## Work instructions
A line below contains "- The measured", and a later one contains "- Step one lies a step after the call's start". Repeat both, with every line between them, exactly.

## Material provided
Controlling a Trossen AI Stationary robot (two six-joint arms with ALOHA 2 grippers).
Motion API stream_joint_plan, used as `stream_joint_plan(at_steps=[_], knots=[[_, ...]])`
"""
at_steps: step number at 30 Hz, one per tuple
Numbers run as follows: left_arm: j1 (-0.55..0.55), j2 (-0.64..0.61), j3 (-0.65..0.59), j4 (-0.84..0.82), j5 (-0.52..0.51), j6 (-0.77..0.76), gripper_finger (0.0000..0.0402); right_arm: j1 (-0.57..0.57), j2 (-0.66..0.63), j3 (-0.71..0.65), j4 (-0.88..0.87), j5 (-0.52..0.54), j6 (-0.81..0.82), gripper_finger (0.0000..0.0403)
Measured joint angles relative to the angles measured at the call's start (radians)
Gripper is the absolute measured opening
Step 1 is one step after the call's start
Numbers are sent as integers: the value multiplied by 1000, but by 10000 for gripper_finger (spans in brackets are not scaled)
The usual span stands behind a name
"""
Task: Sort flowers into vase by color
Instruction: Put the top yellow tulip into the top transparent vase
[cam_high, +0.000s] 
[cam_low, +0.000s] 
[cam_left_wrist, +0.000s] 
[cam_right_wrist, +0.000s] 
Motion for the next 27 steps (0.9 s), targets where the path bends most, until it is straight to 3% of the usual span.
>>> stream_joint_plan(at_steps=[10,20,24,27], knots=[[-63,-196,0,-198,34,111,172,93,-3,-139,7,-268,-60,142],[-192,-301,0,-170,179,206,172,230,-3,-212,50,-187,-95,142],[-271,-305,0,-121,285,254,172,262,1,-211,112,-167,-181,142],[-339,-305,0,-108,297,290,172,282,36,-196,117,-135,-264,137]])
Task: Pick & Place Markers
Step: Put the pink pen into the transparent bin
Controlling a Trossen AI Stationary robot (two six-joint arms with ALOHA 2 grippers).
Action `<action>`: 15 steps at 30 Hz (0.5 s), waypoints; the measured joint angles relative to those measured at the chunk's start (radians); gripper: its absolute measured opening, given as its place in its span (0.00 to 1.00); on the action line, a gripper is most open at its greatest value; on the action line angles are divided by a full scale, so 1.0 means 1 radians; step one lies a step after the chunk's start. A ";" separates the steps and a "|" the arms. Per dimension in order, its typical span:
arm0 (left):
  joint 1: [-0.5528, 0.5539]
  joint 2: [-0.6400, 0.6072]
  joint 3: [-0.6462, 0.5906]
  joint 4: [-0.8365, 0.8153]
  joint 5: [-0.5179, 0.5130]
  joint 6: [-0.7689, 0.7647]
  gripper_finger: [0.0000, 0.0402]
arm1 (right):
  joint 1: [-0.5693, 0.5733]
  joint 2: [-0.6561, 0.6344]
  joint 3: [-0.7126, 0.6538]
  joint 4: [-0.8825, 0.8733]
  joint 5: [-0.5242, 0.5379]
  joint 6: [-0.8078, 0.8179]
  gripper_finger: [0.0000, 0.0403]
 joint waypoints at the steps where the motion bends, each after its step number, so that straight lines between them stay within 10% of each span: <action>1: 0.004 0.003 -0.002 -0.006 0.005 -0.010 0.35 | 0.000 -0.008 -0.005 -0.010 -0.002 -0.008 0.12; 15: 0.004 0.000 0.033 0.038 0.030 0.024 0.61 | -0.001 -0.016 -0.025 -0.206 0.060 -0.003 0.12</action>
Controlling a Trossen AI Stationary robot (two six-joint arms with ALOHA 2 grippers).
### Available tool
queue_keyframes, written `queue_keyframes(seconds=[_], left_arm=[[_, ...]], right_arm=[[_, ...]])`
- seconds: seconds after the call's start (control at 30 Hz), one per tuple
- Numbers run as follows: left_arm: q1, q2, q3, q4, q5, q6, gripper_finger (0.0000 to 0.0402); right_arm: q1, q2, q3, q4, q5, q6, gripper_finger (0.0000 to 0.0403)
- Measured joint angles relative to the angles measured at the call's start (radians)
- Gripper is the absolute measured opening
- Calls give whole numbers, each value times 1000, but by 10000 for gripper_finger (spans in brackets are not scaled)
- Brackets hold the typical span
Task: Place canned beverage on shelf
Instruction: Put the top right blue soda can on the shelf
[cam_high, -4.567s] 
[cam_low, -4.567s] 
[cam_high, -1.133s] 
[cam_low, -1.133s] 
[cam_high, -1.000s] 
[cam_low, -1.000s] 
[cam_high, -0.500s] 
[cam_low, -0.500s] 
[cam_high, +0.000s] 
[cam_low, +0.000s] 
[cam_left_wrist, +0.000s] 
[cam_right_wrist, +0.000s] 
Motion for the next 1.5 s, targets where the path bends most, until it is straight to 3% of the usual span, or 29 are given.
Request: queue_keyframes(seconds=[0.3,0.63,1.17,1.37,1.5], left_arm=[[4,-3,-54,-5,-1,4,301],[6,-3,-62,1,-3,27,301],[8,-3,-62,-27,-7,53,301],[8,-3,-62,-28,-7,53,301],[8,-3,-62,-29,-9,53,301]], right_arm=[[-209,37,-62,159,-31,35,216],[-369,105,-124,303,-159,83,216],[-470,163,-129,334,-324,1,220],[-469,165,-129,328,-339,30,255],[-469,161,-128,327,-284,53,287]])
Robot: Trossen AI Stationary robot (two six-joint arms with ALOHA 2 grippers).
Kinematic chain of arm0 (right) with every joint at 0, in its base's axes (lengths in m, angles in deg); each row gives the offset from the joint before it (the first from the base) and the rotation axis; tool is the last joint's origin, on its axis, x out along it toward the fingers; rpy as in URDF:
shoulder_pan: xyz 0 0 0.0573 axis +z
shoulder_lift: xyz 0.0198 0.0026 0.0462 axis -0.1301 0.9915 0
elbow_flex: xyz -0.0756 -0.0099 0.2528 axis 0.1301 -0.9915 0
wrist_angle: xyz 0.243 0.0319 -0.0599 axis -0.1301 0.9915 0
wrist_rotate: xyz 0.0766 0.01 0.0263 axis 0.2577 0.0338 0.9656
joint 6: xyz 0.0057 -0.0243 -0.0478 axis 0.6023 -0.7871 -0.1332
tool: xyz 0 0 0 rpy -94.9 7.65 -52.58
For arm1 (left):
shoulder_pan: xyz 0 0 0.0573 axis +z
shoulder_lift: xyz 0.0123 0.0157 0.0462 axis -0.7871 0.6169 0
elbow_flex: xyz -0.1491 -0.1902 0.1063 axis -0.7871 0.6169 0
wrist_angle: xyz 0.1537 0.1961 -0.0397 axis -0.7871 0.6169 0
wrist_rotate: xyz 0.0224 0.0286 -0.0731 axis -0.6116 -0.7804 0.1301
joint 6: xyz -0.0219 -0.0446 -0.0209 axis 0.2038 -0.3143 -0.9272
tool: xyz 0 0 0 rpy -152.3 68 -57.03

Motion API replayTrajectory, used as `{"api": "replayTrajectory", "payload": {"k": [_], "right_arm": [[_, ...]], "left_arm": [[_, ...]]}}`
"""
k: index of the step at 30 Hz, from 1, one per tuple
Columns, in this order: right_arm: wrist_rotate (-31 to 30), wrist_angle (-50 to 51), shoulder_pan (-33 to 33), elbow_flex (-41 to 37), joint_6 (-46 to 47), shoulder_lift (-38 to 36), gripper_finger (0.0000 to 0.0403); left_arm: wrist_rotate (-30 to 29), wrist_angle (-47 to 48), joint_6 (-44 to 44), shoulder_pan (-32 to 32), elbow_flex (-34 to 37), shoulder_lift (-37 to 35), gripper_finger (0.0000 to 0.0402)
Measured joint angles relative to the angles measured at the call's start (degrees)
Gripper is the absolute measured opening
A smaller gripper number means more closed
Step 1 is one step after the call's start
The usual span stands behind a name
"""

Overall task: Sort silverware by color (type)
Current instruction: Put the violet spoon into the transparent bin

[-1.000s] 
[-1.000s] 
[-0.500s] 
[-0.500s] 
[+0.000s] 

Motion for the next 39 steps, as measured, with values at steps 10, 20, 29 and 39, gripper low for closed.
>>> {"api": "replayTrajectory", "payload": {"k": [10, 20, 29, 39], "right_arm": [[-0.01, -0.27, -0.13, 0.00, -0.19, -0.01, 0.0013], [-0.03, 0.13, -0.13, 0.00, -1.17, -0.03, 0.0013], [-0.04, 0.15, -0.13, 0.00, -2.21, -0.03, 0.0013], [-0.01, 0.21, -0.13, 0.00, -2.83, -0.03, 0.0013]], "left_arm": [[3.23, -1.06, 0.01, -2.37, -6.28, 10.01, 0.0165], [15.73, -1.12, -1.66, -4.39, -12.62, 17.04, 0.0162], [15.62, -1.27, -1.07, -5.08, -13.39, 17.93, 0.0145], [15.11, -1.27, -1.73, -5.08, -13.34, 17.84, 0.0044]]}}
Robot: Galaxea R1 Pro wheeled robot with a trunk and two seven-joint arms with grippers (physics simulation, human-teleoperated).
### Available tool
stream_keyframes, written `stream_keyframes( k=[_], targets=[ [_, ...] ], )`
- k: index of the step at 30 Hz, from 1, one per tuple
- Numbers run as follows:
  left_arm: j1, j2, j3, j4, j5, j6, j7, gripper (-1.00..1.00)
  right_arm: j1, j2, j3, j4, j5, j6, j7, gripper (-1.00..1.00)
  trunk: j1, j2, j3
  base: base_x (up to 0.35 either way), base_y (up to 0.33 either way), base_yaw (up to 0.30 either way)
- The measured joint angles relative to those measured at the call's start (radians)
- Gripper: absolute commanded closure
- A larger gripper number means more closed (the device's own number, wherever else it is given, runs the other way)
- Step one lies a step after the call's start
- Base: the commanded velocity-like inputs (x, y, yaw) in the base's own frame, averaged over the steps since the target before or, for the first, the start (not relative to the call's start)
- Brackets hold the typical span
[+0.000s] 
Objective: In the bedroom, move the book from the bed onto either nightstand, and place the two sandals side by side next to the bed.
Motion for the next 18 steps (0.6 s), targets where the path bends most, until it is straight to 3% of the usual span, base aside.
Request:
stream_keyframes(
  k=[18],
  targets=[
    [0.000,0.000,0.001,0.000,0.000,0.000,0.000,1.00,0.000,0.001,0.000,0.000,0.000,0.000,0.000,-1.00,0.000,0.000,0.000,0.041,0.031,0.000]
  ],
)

## Answer space
- The measured joint angles relative to those measured at the call's start (radians)
- Gripper: absolute commanded closure
- A larger gripper number means more closed (the device's own number, wherever else it is given, runs the other way)
- Step one lies a step after the call's start

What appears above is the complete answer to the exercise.